Transit staff are rightly proud of already providing effective, efficient, low-carbon per passenger mile transportation. And now they are being asked to radically alter their efforts in an accelerated timeframe to make emissions plummet further. There is a very understandable tension between these conditions.
The organization and its leaders are still getting their heads around the scale of the challenge. Without transformation expertise, they don’t even know what all of the risks and barriers to transformation are, never mind having patterned experience of leading practices to deal with them.
This is part of a challenge in transformation writ large. Typically, chief sustainability officers (CSOs) in corporations and organizations were tasked with or enabled to deliver relatively minor efforts, often related to replacing lighting with high-efficiency lighting, increasing insulation, or tweaking zone-based heating and cooling for cost savings and energy efficiency. But in many cases, these CSOs are now expected to be leading major transformative initiatives as the urgency of the problem becomes apparent.

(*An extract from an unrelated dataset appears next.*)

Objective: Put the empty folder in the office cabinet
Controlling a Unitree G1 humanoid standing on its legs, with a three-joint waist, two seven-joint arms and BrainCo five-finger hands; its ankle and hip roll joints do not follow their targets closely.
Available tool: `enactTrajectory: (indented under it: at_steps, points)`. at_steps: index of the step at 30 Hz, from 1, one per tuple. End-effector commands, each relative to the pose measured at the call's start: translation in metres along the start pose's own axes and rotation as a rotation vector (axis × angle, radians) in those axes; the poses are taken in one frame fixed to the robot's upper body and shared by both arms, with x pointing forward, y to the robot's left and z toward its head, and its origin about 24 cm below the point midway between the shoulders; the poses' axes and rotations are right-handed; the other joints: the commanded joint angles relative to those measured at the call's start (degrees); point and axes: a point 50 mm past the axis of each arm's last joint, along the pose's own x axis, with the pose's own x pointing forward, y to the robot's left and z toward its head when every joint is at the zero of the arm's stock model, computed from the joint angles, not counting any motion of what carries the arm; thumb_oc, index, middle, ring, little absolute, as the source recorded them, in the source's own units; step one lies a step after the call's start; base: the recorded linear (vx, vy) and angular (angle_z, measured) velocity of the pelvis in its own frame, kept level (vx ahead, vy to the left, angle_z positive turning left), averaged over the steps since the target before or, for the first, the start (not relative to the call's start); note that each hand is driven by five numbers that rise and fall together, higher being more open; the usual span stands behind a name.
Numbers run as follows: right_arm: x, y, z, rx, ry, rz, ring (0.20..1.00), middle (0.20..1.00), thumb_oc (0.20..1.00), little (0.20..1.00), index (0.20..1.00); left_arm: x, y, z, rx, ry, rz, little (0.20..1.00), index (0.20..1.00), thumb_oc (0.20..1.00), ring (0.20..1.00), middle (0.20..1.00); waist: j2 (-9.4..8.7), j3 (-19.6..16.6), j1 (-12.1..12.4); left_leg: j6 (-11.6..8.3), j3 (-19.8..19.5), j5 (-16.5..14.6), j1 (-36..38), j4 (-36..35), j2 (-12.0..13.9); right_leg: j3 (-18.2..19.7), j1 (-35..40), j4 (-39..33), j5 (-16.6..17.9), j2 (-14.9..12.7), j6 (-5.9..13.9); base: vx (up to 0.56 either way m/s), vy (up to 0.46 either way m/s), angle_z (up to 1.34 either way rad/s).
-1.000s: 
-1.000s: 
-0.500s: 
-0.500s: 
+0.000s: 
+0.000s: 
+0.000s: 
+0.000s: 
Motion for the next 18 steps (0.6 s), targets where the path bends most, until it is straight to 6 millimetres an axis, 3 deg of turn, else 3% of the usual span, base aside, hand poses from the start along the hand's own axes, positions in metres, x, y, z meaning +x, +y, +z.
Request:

In many organizations, transit among them, there is a mismatch between the people who have the necessary organizational knowledge and focus on sustainability, and the magnitude of transformation expected from them. They need support, assistance, and help. Budgets need to be increased.
This is a place where many consultancies are well-positioned to assist. Over the past two decades, for example, I’ve run multiple technology transformation initiatives in the fast-paced computer technology space with governmental and private sector clients. I’m not alone in this. Consultancies such as IBM, PWC, and KPMG provide these types of transformation services. But they aren’t well aligned with the new need for urgent transformation of transit businesses, in part because the transit businesses are in many cases unaware of how much help they require over the next decade or two. There’s a communication and opportunity gap in the market place right now.
And transformation consulting services are expensive. People who know how to drive change are rewarded at a higher premium than people who operate efficiently day-in and day-out. Transit budgets aren’t well aligned to the cost structures of consultancies like PWC and IBM. Once again, regulatory relief, budgetary relief, and the like are required from governments at multiple levels. Like the rate of electricity, raising transit rates substantially is problematic politically as socially at many levels.
Utilities and transit are expected to transform at accelerated rates over the next 10 and 20 years to achieve the carbon-emission reduction goals necessary for minimizing global impacts of climate change. But they will need substantial political and professional assistance to do so. They need to be supported and rewarded for both their operational excellence today and their transformation over the coming years.